What the exercise asks
Please print the data again exactly as given.

Provided material
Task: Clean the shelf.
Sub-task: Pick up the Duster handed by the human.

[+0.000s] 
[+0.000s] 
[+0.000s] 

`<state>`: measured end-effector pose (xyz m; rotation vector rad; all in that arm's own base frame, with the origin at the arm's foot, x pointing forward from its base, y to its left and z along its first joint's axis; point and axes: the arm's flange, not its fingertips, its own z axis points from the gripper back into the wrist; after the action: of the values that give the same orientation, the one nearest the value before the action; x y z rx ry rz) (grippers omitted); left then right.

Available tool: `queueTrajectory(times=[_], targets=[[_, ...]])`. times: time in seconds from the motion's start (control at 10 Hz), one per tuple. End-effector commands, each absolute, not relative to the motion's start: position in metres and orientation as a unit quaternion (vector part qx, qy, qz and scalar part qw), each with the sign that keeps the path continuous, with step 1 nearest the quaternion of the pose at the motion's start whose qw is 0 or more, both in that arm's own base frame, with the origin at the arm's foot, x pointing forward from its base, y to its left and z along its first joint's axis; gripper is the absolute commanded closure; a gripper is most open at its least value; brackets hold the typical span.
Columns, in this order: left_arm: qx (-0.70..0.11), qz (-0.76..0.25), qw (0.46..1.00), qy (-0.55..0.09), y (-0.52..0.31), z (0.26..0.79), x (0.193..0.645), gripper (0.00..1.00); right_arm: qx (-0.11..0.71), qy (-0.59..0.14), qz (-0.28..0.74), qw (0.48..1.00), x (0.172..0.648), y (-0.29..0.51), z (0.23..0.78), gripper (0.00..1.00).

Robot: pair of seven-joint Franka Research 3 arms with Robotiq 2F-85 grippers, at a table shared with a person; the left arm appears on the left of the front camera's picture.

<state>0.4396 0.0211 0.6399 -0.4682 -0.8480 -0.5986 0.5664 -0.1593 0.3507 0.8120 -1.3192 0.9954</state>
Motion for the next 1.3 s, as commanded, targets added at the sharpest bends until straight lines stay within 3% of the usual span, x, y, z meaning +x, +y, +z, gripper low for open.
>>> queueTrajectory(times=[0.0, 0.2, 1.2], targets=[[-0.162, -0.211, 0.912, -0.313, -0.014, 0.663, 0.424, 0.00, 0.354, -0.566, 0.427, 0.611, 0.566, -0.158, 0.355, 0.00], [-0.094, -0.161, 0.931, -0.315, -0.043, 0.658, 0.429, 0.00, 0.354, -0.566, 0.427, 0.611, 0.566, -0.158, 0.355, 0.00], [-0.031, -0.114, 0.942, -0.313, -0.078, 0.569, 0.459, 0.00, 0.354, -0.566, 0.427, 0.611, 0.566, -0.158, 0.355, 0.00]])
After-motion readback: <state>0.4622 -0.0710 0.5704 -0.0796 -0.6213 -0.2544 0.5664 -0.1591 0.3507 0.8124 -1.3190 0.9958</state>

Problem solution
Task: Clean the shelf.
Sub-task: Pick up the Duster handed by the human.

[+0.000s] 
[+0.000s] 
[+0.000s] 

`<state>`: measured end-effector pose (xyz m; rotation vector rad; all in that arm's own base frame, with the origin at the arm's foot, x pointing forward from its base, y to its left and z along its first joint's axis; point and axes: the arm's flange, not its fingertips, its own z axis points from the gripper back into the wrist; after the action: of the values that give the same orientation, the one nearest the value before the action; x y z rx ry rz) (grippers omitted); left then right.

Available tool: `queueTrajectory(times=[_], targets=[[_, ...]])`. times: time in seconds from the motion's start (control at 10 Hz), one per tuple. End-effector commands, each absolute, not relative to the motion's start: position in metres and orientation as a unit quaternion (vector part qx, qy, qz and scalar part qw), each with the sign that keeps the path continuous, with step 1 nearest the quaternion of the pose at the motion's start whose qw is 0 or more, both in that arm's own base frame, with the origin at the arm's foot, x pointing forward from its base, y to its left and z along its first joint's axis; gripper is the absolute commanded closure; a gripper is most open at its least value; brackets hold the typical span.
Columns, in this order: left_arm: qx (-0.70..0.11), qz (-0.76..0.25), qw (0.46..1.00), qy (-0.55..0.09), y (-0.52..0.31), z (0.26..0.79), x (0.193..0.645), gripper (0.00..1.00); right_arm: qx (-0.11..0.71), qy (-0.59..0.14), qz (-0.28..0.74), qw (0.48..1.00), x (0.172..0.648), y (-0.29..0.51), z (0.23..0.78), gripper (0.00..1.00).

Robot: pair of seven-joint Franka Research 3 arms with Robotiq 2F-85 grippers, at a table shared with a person; the left arm appears on the left of the front camera's picture.

<state>0.4396 0.0211 0.6399 -0.4682 -0.8480 -0.5986 0.5664 -0.1593 0.3507 0.8120 -1.3192 0.9954</state>
Motion for the next 1.3 s, as commanded, targets added at the sharpest bends until straight lines stay within 3% of the usual span, x, y, z meaning +x, +y, +z, gripper low for open.
>>> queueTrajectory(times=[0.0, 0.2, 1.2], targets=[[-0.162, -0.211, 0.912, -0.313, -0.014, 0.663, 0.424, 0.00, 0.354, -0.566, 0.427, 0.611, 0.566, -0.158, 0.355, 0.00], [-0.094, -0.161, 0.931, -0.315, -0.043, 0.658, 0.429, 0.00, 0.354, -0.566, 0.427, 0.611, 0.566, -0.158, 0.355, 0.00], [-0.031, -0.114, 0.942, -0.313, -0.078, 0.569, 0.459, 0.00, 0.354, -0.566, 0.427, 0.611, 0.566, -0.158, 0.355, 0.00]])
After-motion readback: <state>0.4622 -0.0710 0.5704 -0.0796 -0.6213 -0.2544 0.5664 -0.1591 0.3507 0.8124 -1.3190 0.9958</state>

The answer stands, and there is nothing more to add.